Photoelectric sensors are available in a variety of housing styles and operating modes. Background suppression, diffuse, retroreflective, and thru-beam are some of the most common modes. Each mode has unique benefits. This blog discusses the benefits of using thru-beam mode photoelectric sensors.
Long sensing distances
Thru-beam photoelectric sensors have much longer sensing ranges than sensors utilizing other modes. This long range is possible because thru-beam sensors use separate housings for the receiver and the emitter. The emitter sends out the light and the receiver receives the light. When the light beam is broken, the receiver will no longer receive the light, and the output will be triggered. Pepperl+Fuchs Series 61 photoelectric sensors, utilizing thru-beam mode, have 15x the range as the Series 61 utilizing diffuse mode.
Sensing reflective objects
Thru-beam photoelectric sensors can reliably sense reflective objects, a task where nonpolarized retroreflective sensors can fall short. Retroreflective sensors use a reflector to bounce the light back to the receiver. This allows the light emitter and receiver to be contained in the same housing. When sensing a reflective object, the object itself may reflect light into the receiver. Polarized retroreflective sensors can be used to combat this issue, but thru-beam sensors avoid this issue entirely by having the emitter and the receiver in separate housings.
Accurate parts counting
Thru-beam sensors are the most reliable sensing mode for accurate parts counting. The well-defined beam and precision enable accurate parts counting, as long as the parts are large enough to cover the entire beam. And since the sensor is not impaired by reflective objects or backgrounds, it is highly reliable.
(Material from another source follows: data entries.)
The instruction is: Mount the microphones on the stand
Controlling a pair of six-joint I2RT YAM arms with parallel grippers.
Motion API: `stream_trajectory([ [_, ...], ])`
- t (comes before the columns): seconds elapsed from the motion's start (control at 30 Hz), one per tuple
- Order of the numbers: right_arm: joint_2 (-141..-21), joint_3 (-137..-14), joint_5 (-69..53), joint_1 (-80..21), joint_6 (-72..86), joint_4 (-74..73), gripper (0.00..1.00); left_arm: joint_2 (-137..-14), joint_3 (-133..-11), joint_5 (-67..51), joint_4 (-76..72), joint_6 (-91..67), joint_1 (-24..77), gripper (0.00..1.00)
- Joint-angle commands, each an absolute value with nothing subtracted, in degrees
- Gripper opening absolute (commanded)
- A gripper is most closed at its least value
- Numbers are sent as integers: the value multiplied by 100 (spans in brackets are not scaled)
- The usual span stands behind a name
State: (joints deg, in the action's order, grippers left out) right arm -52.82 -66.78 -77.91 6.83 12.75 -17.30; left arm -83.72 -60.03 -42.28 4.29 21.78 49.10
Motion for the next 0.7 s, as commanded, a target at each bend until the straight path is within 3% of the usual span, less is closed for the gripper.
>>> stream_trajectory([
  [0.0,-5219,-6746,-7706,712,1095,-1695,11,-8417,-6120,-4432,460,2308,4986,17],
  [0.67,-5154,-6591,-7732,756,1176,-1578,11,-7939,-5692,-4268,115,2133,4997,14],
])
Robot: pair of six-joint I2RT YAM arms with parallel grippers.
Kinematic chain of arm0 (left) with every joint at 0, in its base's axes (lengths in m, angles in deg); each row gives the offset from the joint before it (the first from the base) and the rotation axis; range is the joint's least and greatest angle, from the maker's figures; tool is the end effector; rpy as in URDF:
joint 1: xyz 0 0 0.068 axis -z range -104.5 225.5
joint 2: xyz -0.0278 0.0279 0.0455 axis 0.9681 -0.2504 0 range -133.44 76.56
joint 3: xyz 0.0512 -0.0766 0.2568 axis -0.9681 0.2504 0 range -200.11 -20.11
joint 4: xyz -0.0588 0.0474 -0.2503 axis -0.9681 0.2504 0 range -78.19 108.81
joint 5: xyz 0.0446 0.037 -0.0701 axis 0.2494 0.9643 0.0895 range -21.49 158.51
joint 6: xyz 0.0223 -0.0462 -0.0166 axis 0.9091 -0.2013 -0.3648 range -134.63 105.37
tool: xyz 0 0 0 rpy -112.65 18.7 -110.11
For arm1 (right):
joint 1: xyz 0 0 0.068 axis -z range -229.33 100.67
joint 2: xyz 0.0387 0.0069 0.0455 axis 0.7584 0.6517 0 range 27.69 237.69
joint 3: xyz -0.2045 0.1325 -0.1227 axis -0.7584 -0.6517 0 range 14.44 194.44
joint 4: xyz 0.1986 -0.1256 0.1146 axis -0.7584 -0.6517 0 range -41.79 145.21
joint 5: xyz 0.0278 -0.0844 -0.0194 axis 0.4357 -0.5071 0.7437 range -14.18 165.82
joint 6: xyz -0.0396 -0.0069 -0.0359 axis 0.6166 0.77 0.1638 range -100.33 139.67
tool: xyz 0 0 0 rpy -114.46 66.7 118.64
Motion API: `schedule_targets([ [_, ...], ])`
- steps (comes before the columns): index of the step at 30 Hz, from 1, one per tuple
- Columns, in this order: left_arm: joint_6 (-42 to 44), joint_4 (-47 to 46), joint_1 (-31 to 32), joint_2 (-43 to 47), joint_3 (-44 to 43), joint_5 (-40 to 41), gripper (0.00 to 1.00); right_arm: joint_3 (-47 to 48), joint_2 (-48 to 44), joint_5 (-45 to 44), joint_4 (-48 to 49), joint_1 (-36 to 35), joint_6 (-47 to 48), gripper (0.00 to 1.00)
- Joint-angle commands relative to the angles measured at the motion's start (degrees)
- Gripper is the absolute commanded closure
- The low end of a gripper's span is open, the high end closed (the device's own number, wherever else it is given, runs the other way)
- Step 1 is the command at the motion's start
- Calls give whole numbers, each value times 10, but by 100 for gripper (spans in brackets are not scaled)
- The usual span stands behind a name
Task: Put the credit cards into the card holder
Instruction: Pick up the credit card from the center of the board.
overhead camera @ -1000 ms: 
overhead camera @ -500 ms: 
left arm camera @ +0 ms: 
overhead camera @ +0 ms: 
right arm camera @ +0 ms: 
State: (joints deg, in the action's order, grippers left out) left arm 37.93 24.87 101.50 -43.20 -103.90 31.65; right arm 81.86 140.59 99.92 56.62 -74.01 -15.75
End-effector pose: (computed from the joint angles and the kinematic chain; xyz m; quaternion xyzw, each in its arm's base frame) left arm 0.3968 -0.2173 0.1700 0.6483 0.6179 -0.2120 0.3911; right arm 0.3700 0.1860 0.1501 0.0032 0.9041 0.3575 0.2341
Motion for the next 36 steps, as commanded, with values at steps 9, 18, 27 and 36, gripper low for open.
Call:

Sensing through smoke, mist, and dust
Thru-beam sensors have high gain, and this gives them the ability to optically “burn through” smoke, mist, and dust, allowing them to be used in dirtier environments. More gain means more reliable performance, and cleaning is required less often. Photoelectric sensors using alternate modes have less gain. If there is not enough gain, then the light may be lost in the smoke, mist, or dust and never reach the receiver. Therefore, most other photoelectric modes are not suitable for dirty environments. If used, they would require more maintenance and regular cleaning.
Sensing through containers
The thru-beam's high gain can be used to burn through clear, translucent, or transparent containers. This technique can be used to detect the contents of a container.
Let's sum it up!
Thru-beam photoelectric sensors are a great choice for long range and high reliability. They are offered in a variety of housing styles and are available with fiber optic cable for high-temperature applications.